Attempts to secure public funding for more shelter space have fizzled. A coalition of organizations that work with people experiencing homelessness pitched a plan to fund a multi-agency shelter with money from Lafayette’s cut of the American Rescue Plan Act, but a City Council ordinance allocating $1 million to that effort was shelved. 

By contrast, LCG spent $8.9 million on the animal shelter completed in 2021. Its operations are funded by a millage. 

“I can tell you with certainty that the general consensus is the city has continued to drop the ball with this issue over and over again and refuses to take responsibility,” says Jennifer Doucet, president of Townfolk, a neighborhood organization that operates the Victory Garden and other outreach services in LaPlace. 

The Victory Garden was impacted by the same issues that closed the fridge. The garden, which is open to the public, erected no trespassing signs over staff safety issues in part due to drug use, drug sales and related activities happening near the property, Doucet says. 

“It made it impossible for anyone to come and enjoy the garden,” Doucet says. “We had reports of guns. It just became a very unsafe place quickly.”

Two women stand outside of a farmers market
Bre Hicks, left, and Brandy Wilson stand where the community fridge was once located outside the Fightinville Fresh Market.

Police advised them to put up a no trespassing sign. The problem abated after they installed the signage and a yellow plastic chain. 

Doucet stresses that the issue is not with those living unhoused. 

“I hate to even say it’s a problem. They are human beings,” Doucet says. “I think the problem is that the city needs to take more responsibility in funding and providing adequate shelter and resources.” 

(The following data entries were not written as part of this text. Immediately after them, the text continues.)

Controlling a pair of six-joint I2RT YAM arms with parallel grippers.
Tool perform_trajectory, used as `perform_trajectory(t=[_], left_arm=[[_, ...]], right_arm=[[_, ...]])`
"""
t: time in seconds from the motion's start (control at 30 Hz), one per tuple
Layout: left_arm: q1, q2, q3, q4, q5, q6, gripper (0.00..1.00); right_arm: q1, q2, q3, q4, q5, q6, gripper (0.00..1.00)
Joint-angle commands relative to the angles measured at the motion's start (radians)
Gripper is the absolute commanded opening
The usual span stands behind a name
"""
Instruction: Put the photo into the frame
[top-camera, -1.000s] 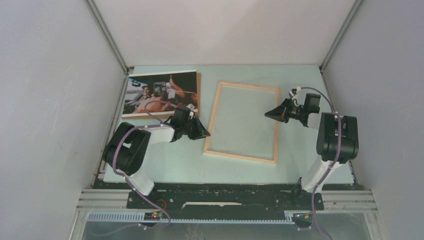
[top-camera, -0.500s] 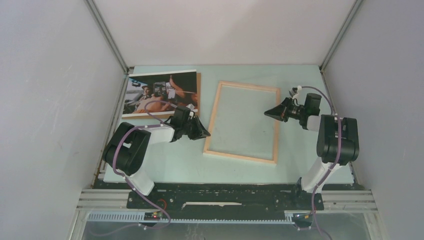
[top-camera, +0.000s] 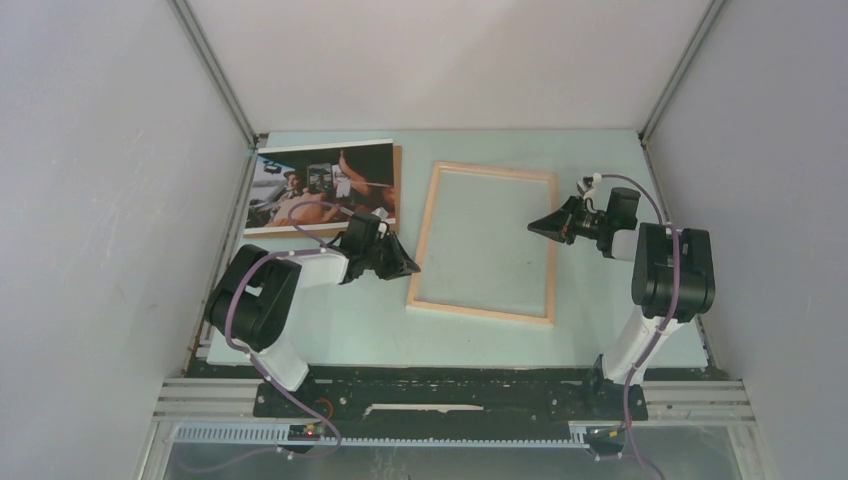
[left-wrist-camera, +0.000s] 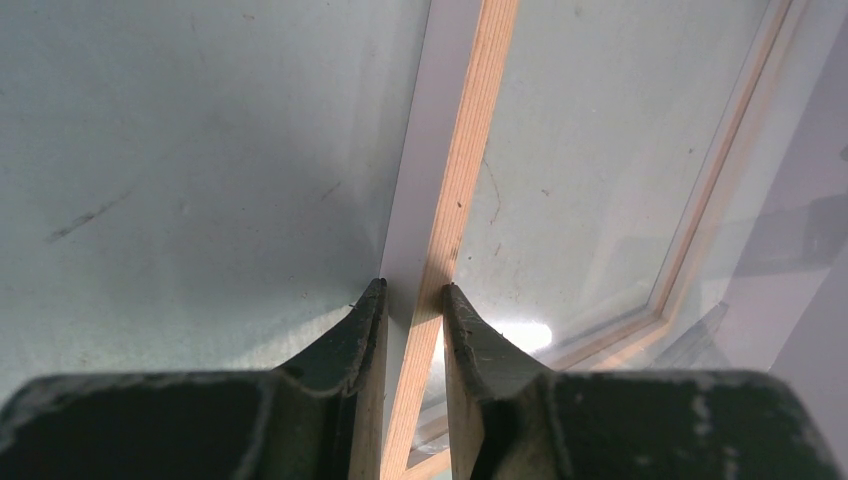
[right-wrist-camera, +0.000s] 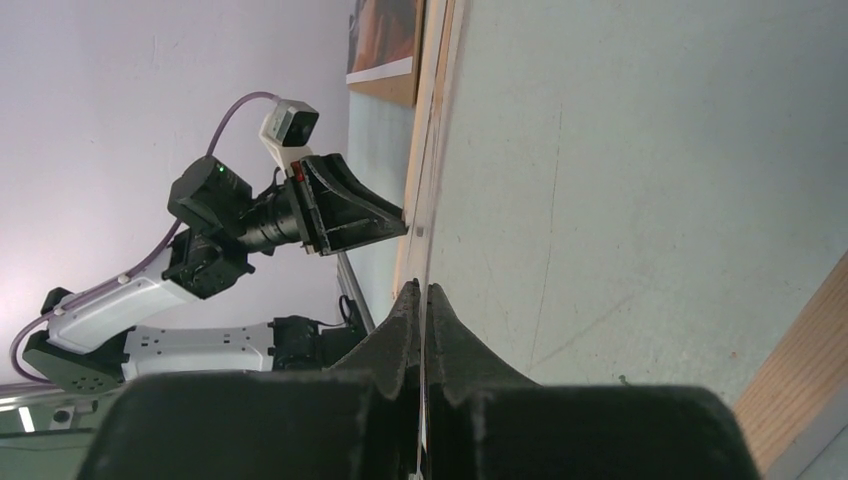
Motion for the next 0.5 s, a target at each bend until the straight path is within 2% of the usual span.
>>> perform_trajectory(t=[0.0,0.27,0.47], left_arm=[[-0.019,-0.006,-0.025,-0.012,0.025,0.011,0.13],[-0.019,0.004,-0.022,-0.013,0.020,0.021,0.13],[-0.019,0.004,-0.026,-0.018,0.019,0.031,0.13]], right_arm=[[0.051,-0.002,0.018,-0.055,-0.078,-0.065,0.00],[0.045,0.032,0.036,-0.042,-0.111,-0.087,0.01],[0.040,0.040,0.081,-0.179,-0.083,-0.196,0.02]])
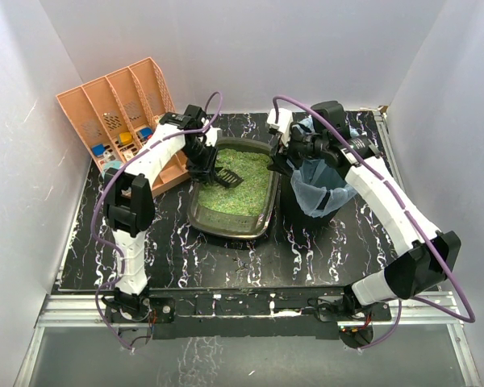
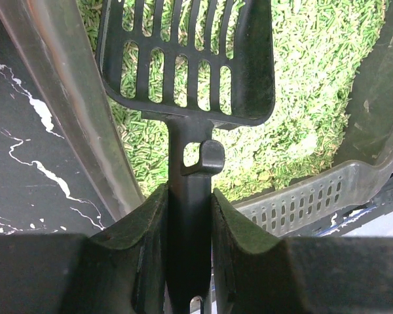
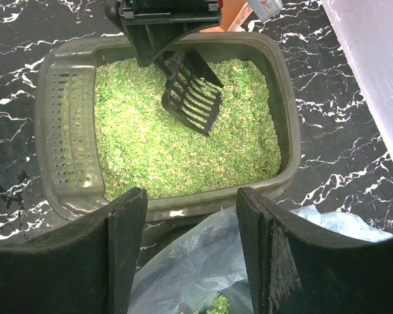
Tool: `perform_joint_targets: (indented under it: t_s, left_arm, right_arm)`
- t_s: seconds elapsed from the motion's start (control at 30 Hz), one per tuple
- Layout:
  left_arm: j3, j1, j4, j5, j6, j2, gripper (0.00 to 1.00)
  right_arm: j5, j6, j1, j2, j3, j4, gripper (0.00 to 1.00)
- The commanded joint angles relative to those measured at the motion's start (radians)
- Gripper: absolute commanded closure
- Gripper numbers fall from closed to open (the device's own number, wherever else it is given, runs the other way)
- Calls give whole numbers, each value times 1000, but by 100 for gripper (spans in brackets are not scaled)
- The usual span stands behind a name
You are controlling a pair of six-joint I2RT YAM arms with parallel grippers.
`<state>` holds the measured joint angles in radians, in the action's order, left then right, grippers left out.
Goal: Clean the litter box
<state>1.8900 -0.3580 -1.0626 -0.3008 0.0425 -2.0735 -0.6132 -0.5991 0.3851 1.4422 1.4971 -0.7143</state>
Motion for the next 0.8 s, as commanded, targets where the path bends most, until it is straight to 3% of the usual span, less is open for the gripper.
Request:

Inflation has pushed more people closer to the edge, despite millions in aid that flowed into the community during the pandemic. Rent prices in Lafayette increased 22% since the pandemic, with the median 1-bedroom rent slightly north of $1,000 in March 2023. But wages in Louisiana have only increased 10.5% since the end of 2020. 

Community responses like community fridge sprouted to address that instability. With it no longer in Fightinville, the problem remains. For now, fridge organizers are refocusing efforts on their two other fridges in Acadiana and trying to keep their spirits high.

“It’s one step at a time,” Hicks says. “We tried to take one step and now we took a step back.”